Now it's 10:45; I wanted to get to bed by 9:30, but I got on the phone with someone who had left 3 messages on my phone today!  

It was a spectacular day today, and I will sleep well, knowing that I have behaved more maturely and responsibly than I have in a long time; knowing that I have the power to control my emotions and actions by what I choose to visualize; knowing that I can make the pain go away(!) and knowing that I can do the things that help me because I WANT to do them, not because I "should," "have to" or "need to" do them.

Thank you all for keeping me company here.  You didn't just keep me honest.  You were fighting alongside me, and I appreciate it!

Love, peace and joy to all.

Walker 

 

“You may never know what results come of your action, but if you do nothing, there will be no result”  -Mahatma Gandhi

Yay Walker!!

Yay Walker for a great productive day!!Smile Wish you good luck for the days to come. 

haha Mt. Trashmore!

I used to have one of those too!

"Ever tried. Ever failed. No matter.  Try again.  Fail again. Fail better." - Samuel Beckett

Walker Check-In

. Open mail, sort, trash

. Add phone minutes if possible.  Hope I didn't miss the deadline. 

. Check phone messages

. Check bank statements, current balance 

. Make realistic budget 

. Call A, B, C to make payment agreements

. Write checks

. visit B at 7 pm

. bed at 9:30 pm 

I honestly don't know what I'm so afraid of.  I have this pervasive sense of dread, hopelessness, helplessness, and guilt.  Feelings are not facts.   I've been procrastinating getting a therapist; don't want one because I don't want to pay one and waste time.  I know I have homework to do, and no therapist is going to wade through my tomes.  hmm.  I know I can't read other people's minds or predict the future, but still I believe this!

Today I set up my voicemail again, which had choked on too many unanswered messages.  Yay me.

It's a gorgeous spring day; so many blossoms in bloom, and I enjoyed my walk.  Yay me for getting out before the sun went down! 

I could have worked overtime today, but deliberately gave up the opportunity in order to have a productive day today doing things that will keep me out of jail and help me get out of debt.  Yay me for creating space to fulfill my responsibilities.

I set the timer for 10 minutes and promptly spent a couple hours frittering away my day reading and posting on my favorite internet forum.  Yay me for stopping after only a couple hours and coming here to check in, even though I've not been here and not completed goals for days.

I don't have to start again.  I want to start again.  I commit to quitting this self-destructive pattern of behavior, which is hurting me terribly.  I want a new life.  

Baby steps, Walker.

Yay Walker!  You Walk, baby!

I feel so alone.  I don't know anyone here.  Maybe someone hears me:  My Higher Power.  You all are my Higher Power, too.   See you later.  I intend to accomplish at least one goal today.

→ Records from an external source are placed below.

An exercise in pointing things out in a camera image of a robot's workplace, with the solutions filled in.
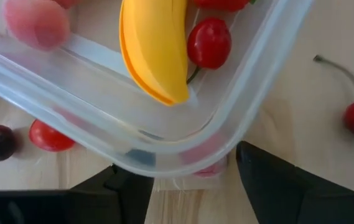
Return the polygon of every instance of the red tomato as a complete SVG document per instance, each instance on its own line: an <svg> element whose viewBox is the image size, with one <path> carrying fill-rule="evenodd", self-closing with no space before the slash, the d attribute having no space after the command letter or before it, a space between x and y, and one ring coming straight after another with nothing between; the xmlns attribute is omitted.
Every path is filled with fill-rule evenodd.
<svg viewBox="0 0 354 224"><path fill-rule="evenodd" d="M195 3L202 9L235 12L243 9L249 3L249 0L195 0Z"/></svg>
<svg viewBox="0 0 354 224"><path fill-rule="evenodd" d="M232 37L225 21L210 17L193 28L187 46L193 63L202 68L218 69L228 59Z"/></svg>
<svg viewBox="0 0 354 224"><path fill-rule="evenodd" d="M71 140L66 135L38 119L35 120L30 127L29 138L34 145L50 152L60 152L70 149L75 143L75 141Z"/></svg>

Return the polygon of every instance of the clear plastic container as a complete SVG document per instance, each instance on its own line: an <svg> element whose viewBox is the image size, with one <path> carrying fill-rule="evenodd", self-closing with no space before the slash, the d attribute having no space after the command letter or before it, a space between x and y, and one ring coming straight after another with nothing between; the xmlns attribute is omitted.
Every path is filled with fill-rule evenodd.
<svg viewBox="0 0 354 224"><path fill-rule="evenodd" d="M191 84L188 103L173 107L130 79L117 39L121 0L111 2L108 22L89 25L108 30L108 44L75 34L47 53L0 34L0 96L127 170L173 177L216 163L242 138L312 0L257 0L236 14L190 5L187 34L203 17L222 17L233 50L221 69Z"/></svg>

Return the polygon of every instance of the cherry stem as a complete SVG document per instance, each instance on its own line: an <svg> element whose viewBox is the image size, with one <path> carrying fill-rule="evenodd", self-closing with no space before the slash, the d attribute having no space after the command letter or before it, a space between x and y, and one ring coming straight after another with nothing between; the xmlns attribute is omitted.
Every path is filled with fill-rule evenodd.
<svg viewBox="0 0 354 224"><path fill-rule="evenodd" d="M197 74L201 71L202 68L200 68L199 66L196 66L195 71L193 72L193 74L188 78L187 80L187 84L191 83L192 80L197 76Z"/></svg>
<svg viewBox="0 0 354 224"><path fill-rule="evenodd" d="M342 65L340 65L338 63L335 63L335 62L333 62L331 60L328 60L326 58L323 58L320 55L316 55L314 57L314 61L317 62L317 63L324 63L324 64L327 64L327 65L330 65L331 67L340 70L354 84L354 74L352 72L350 72L348 69L346 69L344 66L342 66Z"/></svg>

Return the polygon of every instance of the black object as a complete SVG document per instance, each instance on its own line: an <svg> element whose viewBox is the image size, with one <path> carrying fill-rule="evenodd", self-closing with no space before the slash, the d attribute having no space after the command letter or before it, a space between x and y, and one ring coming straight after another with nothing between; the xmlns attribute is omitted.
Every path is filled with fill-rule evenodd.
<svg viewBox="0 0 354 224"><path fill-rule="evenodd" d="M144 223L153 182L111 166L70 190L0 192L0 224Z"/></svg>
<svg viewBox="0 0 354 224"><path fill-rule="evenodd" d="M354 191L247 142L236 160L259 224L354 224Z"/></svg>

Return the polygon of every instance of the pink peach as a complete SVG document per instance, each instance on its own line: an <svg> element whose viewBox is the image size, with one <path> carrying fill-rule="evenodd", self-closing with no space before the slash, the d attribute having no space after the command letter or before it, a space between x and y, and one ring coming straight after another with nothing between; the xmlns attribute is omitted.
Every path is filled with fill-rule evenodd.
<svg viewBox="0 0 354 224"><path fill-rule="evenodd" d="M55 1L6 0L4 17L11 34L35 49L53 50L70 35L67 13Z"/></svg>

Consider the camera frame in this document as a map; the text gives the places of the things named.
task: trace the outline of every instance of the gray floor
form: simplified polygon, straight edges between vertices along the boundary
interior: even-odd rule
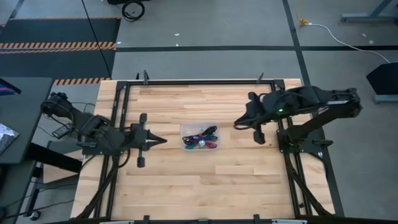
[[[16,0],[0,2],[0,23],[11,14]],[[106,1],[85,0],[91,17],[120,16],[120,9]],[[295,13],[299,0],[289,0]],[[398,26],[392,23],[340,22],[340,14],[371,11],[380,0],[306,0],[300,17],[328,26],[334,35],[352,45],[398,45]],[[280,0],[152,0],[144,2],[146,14],[134,23],[122,21],[118,47],[175,47],[214,45],[292,45],[284,7]],[[397,1],[386,11],[397,12]],[[25,1],[17,17],[84,17],[80,0]],[[301,27],[295,19],[300,45],[334,46],[338,43],[320,27]],[[398,52],[382,51],[390,61]],[[362,113],[325,126],[335,143],[330,154],[343,208],[347,217],[398,220],[398,105],[373,104],[373,90],[366,75],[384,61],[363,52],[304,52],[310,81],[324,89],[355,87]],[[146,69],[151,78],[301,78],[295,52],[203,51],[117,53],[114,79],[132,79]],[[98,85],[58,86],[71,101],[95,102]],[[43,119],[40,126],[52,131],[59,124]],[[37,130],[34,141],[49,137]],[[37,206],[69,200],[73,191],[43,192]],[[44,210],[36,223],[66,220],[72,205]],[[19,223],[30,223],[20,218]]]

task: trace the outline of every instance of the clear plastic container
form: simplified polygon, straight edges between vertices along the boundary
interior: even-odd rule
[[[203,147],[200,147],[199,144],[195,144],[195,147],[192,149],[187,149],[187,145],[184,143],[182,140],[183,137],[185,136],[195,136],[198,135],[199,133],[204,132],[207,128],[211,126],[216,126],[217,130],[213,133],[214,136],[217,137],[216,141],[205,141],[209,142],[212,144],[216,144],[217,146],[213,149],[210,149],[206,145]],[[181,148],[189,151],[189,152],[206,152],[206,151],[214,151],[217,150],[220,147],[220,124],[215,123],[215,122],[197,122],[197,123],[183,123],[181,124],[180,128],[180,133],[181,133]]]

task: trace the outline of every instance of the black table leg
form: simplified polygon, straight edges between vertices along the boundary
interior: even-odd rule
[[[64,170],[79,173],[81,168],[81,161],[65,156],[61,153],[57,153],[31,143],[27,151],[26,157],[34,161],[42,162],[51,166],[59,167]]]

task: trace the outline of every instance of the yellow and black hazard tape
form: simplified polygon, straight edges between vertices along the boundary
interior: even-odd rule
[[[87,19],[87,17],[42,17],[42,18],[13,18],[10,20],[72,20],[72,19]],[[90,17],[90,19],[121,19],[120,17]]]
[[[0,49],[68,49],[100,46],[115,47],[114,42],[46,42],[46,43],[0,43]]]
[[[50,52],[76,52],[99,50],[99,47],[79,48],[79,49],[48,49],[48,50],[15,50],[15,51],[0,51],[0,54],[29,54],[29,53],[50,53]],[[102,47],[101,50],[116,50],[115,47]]]
[[[79,84],[98,84],[102,80],[110,80],[110,78],[68,78],[55,80],[53,85],[79,85]]]

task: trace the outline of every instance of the monitor
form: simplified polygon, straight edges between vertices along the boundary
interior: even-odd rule
[[[0,78],[0,96],[20,94],[21,90]]]

“You may never know what results come of your action, but if you do nothing, there will be no result”  -Mahatma Gandhi

Walker - I can so relate to your

Walker - I can so relate to your comment about feeling hopeless, helpless.  I don't understand my self sabotage.   I am so overwhelmed with what I have to do.  Last night I remembered someone telling me about goal setting and making it about what i wanted to go toward.  So I decided that rather than thinking about how much there was to do, I would pick the most important thing and focus on how it would be to have it done (or in my case, in process because the whole project is going to take a few days)

But so far, i have done a couple of smaller things, and wasted 3 hours.  I guess i'll try different approaches until something starts clicking for me.  I have to believe something will work.

You're right - baby steps.

Getting It Done - Baby Steps

I agree.  Sometimes we just don't look far enough ahead:  we're so focused on how daunting the whole journey is and how many pain-in-the-you-know-what zillion steps are in our way that we forget how

free and clear and powerful and victorious

we will feel when we meet our goal.

Funny how easy it is to make negative predictions about our weakness and how much more effort it takes to make positive predictions about our abilities to master the tasks.  Both types of predictions are creative processes and require the same kind of brain work, the ability to visualize.  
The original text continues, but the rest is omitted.